Dense Embedding

Problems with Sparse Embedding

![](/assets/images/Dense Embedding/759edf0c-3b21-4ea7-9af2-bcd7a210a0c1-image.png)

In Passage Embedding, Sparse Embedding usually has over 90% of vector values as 0.
The number of dimensions is very large.
- Can be overcome with compressed format.
Cannot consider similarity.
- Even very similar words are embedded into completely different dimensions if the characters differ. There is also no way to represent that similar words have similar dimensions.

Dense Embedding

![](/assets/images/Dense Embedding/5861876f-3fec-4150-95a5-c6a95d4a6f4d-image.png)

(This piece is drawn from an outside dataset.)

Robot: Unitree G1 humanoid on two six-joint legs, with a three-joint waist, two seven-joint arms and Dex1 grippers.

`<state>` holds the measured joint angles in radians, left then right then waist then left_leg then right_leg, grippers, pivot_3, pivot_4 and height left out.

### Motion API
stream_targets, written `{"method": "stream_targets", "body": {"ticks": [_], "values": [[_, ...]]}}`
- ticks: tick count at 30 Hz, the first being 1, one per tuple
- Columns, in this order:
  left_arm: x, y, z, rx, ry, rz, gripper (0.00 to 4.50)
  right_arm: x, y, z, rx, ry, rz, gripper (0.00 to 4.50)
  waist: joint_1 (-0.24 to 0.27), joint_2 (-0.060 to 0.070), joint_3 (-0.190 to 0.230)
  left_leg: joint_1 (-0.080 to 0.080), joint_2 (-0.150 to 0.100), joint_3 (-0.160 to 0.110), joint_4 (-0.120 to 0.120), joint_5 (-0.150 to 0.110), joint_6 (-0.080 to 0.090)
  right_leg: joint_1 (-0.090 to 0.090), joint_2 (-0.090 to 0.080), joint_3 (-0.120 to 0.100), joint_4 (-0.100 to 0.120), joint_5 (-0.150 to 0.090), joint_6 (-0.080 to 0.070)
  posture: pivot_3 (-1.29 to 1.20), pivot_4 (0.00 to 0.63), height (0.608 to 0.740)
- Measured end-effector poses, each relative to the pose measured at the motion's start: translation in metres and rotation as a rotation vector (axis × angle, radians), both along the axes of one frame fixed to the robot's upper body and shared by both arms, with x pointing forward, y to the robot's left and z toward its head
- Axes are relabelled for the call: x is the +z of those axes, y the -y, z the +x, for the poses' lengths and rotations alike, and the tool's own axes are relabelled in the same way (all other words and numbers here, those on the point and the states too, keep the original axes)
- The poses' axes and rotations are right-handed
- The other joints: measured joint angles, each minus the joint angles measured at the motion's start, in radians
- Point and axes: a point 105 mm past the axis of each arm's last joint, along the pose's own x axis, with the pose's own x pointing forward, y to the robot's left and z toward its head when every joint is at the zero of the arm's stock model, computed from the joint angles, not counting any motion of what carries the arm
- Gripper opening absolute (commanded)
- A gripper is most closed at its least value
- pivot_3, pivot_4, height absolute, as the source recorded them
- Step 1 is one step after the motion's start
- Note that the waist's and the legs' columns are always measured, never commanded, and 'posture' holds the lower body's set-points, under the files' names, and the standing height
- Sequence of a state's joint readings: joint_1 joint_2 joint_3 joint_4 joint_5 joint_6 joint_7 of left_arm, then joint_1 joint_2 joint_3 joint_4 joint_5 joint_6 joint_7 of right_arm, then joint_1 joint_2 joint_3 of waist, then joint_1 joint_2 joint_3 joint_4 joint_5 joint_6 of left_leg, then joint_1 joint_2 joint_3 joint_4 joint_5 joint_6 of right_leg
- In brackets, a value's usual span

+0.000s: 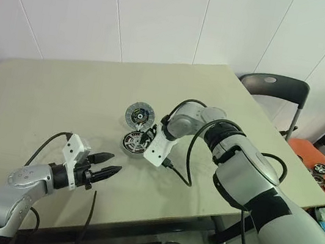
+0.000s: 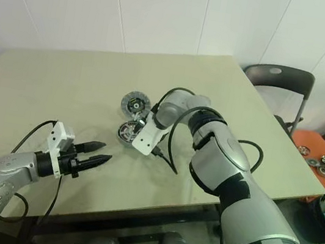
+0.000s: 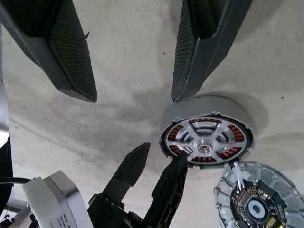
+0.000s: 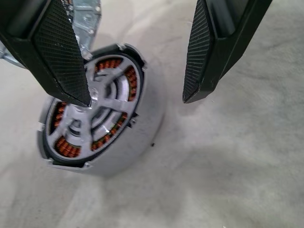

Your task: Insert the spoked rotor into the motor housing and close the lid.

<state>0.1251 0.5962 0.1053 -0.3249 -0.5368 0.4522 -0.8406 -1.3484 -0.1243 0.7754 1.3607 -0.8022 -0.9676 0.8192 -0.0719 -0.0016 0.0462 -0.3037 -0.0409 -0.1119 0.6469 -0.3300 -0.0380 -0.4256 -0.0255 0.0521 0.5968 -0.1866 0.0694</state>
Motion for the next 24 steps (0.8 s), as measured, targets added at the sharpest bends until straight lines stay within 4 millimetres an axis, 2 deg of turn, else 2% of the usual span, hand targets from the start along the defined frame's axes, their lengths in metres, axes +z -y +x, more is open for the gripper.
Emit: {"method": "stream_targets", "body": {"ticks": [12, 24], "values": [[-0.004, 0.0, -0.003, 0.018, -0.014, -0.009, 2.68, -0.006, 0.003, 0.0, -0.015, -0.008, -0.011, 3.22, 0.0, 0.0, 0.0, 0.0, 0.0, 0.0, 0.0, 0.0, 0.0, 0.0, 0.0, 0.0, 0.0, 0.0, 0.0, 0.0, 0.0, 0.74], [-0.003, 0.001, -0.006, 0.022, -0.013, -0.016, 2.68, -0.007, 0.006, 0.01, -0.101, 0.017, -0.001, 3.22, 0.0, 0.0, 0.0, 0.0, 0.0, 0.0, 0.0, 0.0, 0.0, 0.0, 0.0, 0.0, 0.0, 0.0, 0.0, 0.0, 0.0, 0.74]]}}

Vocab and dimensions are mapped at high density.
- Usually 50 to 1000 dimensions.
The position of a term comes from combining information across all dimensions.
- Unlike BoW, a single dimension does not represent a single term.
Most elements are non-zero — they carry meaning.
Dimension is much smaller than BoW, so more types of algorithms can be applied.

Differences from Sparse Embedding

Sparse Embedding
- Excellent performance when looking for exact term matches
- Cannot be further trained once embedding is built
Dense Embedding
- Excellent at capturing word similarity and context
- Embedding is created through training, further training possible

Usually sparse embedding alone is rarely used. It is either dense embedding alone or both combined for retrieval.

Overview of Passage Retrieval with Dense Embedding

![](/assets/images/Dense Embedding/17abd514-45b0-4b13-b4ea-0b615b6ca892-image.png) Extract the hidden state (CLS value) for the query. Do the same for each passage. Assuming both hidden states have matching dimensions, compute similarity via inner product.

$BERT_Q, BERT_B$ can use the same model or separately pre-trained models. Configure as appropriate for the task.

Training Dense Encoder

The example is BERT, but anything works. It just needs to be a PLM (Pre-trained language model).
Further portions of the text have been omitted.